Воины ужаснулись: еще никто и никогда так не обращался с их всемогущим вождем. И не обращался, и не говорил ему таких слов. А к его башлыку и прикоснуться-то никто не смел — священная вещь у вождя! Знак его верховенства над всеми людьми. Ой, что же теперь будет! Вождь в гневе неукротим. Сотнику стало страшно: неразумная гречанка, что тебя теперь ждет! Он на миг даже зажмурился, и его люди тоже зажмурились, делая вид, что не видели, как непочтительно обошлась гречанка с мужским башлыком… Но ничего не случилось. Тапур даже не вспыхнул гневом. Он поймал на лету башлык (сотник и его люди аж рты разинули от изумления), натянул его на голову и восхищенно крикнул сотнику:
— Видел?! Вот волчица, а?.. — и показывает руку, на которой расплывается красное пятно. — Видел? Полоснула акинаком. О, акинак она умеет держать в руках. Клянусь бородой Папая, такой женщины я еще не встречал. Чтобы на меня броситься с акинаком?.. Чтобы швырнуть мой башлык… О-о!.. — Он казался даже немного растерянным. — Такие женщины есть, говорят, только у савроматов. О, не зря я ходил к грекам. Такая волчица родит мне сына-волка! О!..
Припав губами к ранке, он высасывал кровь, зализывал рану.
— Во скольких битвах бывал, а своей крови еще не видел, — бормотал он сам себе. — И вот… увидел. И где? В кибитке. Ха!.. Вот волчица, а? И все равно ты будешь моей!
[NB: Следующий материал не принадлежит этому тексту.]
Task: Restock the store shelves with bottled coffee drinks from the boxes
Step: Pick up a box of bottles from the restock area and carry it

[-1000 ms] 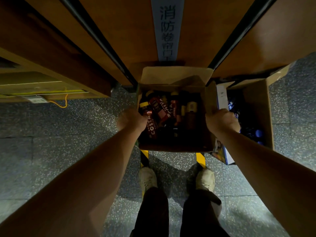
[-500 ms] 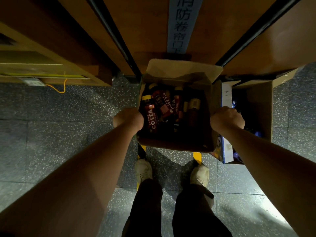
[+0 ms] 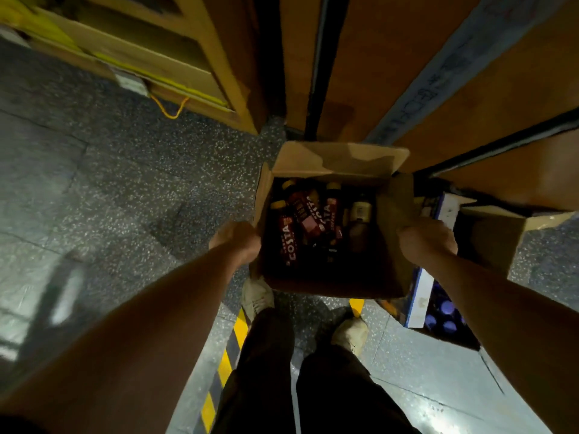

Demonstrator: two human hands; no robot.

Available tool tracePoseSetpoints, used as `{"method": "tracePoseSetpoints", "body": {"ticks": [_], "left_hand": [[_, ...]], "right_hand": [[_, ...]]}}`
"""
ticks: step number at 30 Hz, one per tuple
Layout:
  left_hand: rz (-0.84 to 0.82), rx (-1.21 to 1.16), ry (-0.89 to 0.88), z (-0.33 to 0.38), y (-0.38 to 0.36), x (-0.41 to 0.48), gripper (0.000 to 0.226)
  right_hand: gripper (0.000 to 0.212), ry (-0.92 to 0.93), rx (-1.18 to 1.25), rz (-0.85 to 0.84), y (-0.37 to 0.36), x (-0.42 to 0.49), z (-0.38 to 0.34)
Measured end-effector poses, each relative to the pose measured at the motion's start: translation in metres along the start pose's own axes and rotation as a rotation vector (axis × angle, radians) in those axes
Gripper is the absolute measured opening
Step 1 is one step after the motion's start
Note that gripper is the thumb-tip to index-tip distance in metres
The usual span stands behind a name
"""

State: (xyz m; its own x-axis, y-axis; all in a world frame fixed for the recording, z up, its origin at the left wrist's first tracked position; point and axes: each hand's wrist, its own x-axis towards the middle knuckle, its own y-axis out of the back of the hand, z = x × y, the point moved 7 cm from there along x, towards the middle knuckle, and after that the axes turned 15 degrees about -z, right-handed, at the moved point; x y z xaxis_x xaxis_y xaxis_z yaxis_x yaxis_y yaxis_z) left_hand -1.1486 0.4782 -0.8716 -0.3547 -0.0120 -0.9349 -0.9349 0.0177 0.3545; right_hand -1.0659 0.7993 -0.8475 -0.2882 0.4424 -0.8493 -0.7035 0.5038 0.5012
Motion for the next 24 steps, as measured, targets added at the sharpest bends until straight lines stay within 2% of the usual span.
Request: {"method": "tracePoseSetpoints", "body": {"ticks": [7,10,14,20,24], "left_hand": [[-0.050,-0.186,0.075,-0.105,-0.026,-0.030,0.029],[-0.059,-0.254,0.123,-0.152,-0.039,-0.053,0.029],[-0.061,-0.413,0.162,-0.221,-0.052,-0.084,0.026],[-0.035,-0.549,0.180,-0.332,-0.037,-0.111,0.018],[-0.027,-0.678,0.233,-0.398,-0.031,-0.131,0.021]], "right_hand": [[0.025,0.228,-0.434,-0.064,-0.012,-0.030,-0.095],[0.033,0.254,-0.419,-0.060,-0.017,-0.053,-0.139],[0.028,0.295,-0.401,-0.010,-0.015,-0.105,-0.209],[0.035,0.360,-0.629,0.093,-0.017,-0.177,-0.342],[0.030,0.463,-0.729,0.103,-0.027,-0.218,-0.426]]}}
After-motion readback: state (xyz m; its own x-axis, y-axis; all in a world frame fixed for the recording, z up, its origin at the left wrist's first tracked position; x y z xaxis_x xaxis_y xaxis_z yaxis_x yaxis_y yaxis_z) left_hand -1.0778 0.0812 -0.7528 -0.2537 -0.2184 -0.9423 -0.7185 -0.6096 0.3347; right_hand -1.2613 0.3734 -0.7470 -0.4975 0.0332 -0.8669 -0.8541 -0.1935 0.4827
Если Тапур чего захочет, то пусть хоть степь треснет, а по его будет!
Ольвия откинула полог, показала акинак.
— Видел?.. Попробуй только сунуться, людолов! Он любви захотел! Утех! Я к тебе не напрашивалась, силой меня захватил, так что терпи. И не забывай, акинак у меня всегда наготове.
— О-о-о!! — Тапур восторженно смотрел на нее. — Я даже и не думал, что ты… ты такая.
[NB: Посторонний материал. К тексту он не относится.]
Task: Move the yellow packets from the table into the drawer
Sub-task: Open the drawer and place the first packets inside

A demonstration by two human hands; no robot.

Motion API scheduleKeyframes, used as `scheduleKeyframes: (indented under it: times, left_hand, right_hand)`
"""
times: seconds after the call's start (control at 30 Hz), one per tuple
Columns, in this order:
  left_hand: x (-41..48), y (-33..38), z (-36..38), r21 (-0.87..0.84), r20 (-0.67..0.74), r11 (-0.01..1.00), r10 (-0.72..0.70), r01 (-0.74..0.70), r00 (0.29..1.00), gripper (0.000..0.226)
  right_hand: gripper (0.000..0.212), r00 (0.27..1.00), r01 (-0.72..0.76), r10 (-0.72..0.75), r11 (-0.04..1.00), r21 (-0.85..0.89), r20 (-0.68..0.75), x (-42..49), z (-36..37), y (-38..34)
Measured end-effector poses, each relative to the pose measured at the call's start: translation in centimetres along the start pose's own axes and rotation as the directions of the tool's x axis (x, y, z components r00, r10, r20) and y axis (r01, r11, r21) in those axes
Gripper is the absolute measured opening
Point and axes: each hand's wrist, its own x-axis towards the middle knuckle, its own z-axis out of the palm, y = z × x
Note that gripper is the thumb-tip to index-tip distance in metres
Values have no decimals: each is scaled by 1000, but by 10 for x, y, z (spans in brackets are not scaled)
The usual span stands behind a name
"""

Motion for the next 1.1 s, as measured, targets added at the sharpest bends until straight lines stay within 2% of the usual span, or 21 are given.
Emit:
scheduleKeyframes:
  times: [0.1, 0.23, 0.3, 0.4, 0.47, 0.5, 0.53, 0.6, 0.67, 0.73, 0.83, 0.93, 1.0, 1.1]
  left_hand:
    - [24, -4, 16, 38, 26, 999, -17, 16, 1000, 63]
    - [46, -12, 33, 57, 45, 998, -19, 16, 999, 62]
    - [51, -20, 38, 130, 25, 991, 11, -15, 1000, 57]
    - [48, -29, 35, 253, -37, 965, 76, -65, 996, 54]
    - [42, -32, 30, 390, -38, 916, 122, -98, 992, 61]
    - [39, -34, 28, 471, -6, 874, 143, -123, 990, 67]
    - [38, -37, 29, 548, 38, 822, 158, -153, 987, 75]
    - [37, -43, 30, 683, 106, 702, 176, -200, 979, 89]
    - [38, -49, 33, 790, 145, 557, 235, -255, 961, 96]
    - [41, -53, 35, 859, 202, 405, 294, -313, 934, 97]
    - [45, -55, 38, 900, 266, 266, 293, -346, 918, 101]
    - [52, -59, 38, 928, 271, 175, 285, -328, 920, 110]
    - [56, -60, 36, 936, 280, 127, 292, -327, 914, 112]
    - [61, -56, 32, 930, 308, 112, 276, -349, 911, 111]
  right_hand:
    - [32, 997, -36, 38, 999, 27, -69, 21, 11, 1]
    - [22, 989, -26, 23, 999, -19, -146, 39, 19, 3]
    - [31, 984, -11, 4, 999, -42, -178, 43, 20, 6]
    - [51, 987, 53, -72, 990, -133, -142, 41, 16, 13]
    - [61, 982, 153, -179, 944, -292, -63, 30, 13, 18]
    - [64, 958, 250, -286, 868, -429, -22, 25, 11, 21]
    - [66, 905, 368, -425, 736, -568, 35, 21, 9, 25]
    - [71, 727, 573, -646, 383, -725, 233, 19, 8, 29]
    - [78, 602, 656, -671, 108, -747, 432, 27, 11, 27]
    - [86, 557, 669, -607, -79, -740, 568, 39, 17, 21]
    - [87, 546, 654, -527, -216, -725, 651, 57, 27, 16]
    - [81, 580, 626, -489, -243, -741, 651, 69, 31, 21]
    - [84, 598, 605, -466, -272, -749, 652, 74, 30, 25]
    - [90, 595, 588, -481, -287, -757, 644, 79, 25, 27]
— Какая это… такая? — настороженно отозвалась Ольвия и поправила волосы, выбившиеся из-под башлыка, застегнула куртку на деревянные палочки. — Какая?..
— А такая… красивая, — на одном дыхании выпалил вождь. — Я люблю таких, необъезженных. Потому что тихие и покорные мне уже надоели. От их покорности спать хочется, а ты будоражишь мою кровь. Ты будешь моей, клянусь бородой Папая!
— Твоей?! А ты попробуй, возьми! — в отчаянии выкрикивала Ольвия, а где-то в сердце леденело: возьмет он ее… Уже взял. И не отпустит никогда. — Думаешь, боюсь тебя, людолов? Я согласилась пойти в твой шатер. Согласилась. Как отец велел: укрепить отношения между греками и скифами. Согласилась пойти в твой шатер, но любить тебя вся твоя орда меня не заставит.
— Зачем орда? Ты и без орды меня полюбишь.
— Скифы все такие самоуверенные, или только Тапур один такой?
А он будто бы невзначай:
— А не захочешь меня любить — станешь рабыней.
И скалил зубы, хищно улыбаясь.
— Я-я?! — пораженно выдохнула Ольвия, и лицо ее вмиг побледнело. — Ра-абыней?! — повторила она шепотом и рывком выхватила из-за пояса акинак. — Нет, я свободна и скифской рабыней не буду никогда. Лучше смерть!
12
Сауран — быстрый, неутомимый светло-рыжий конь с тёмной полосой вдоль хребта, который, как считали кочевники, происходит от дикой лошади.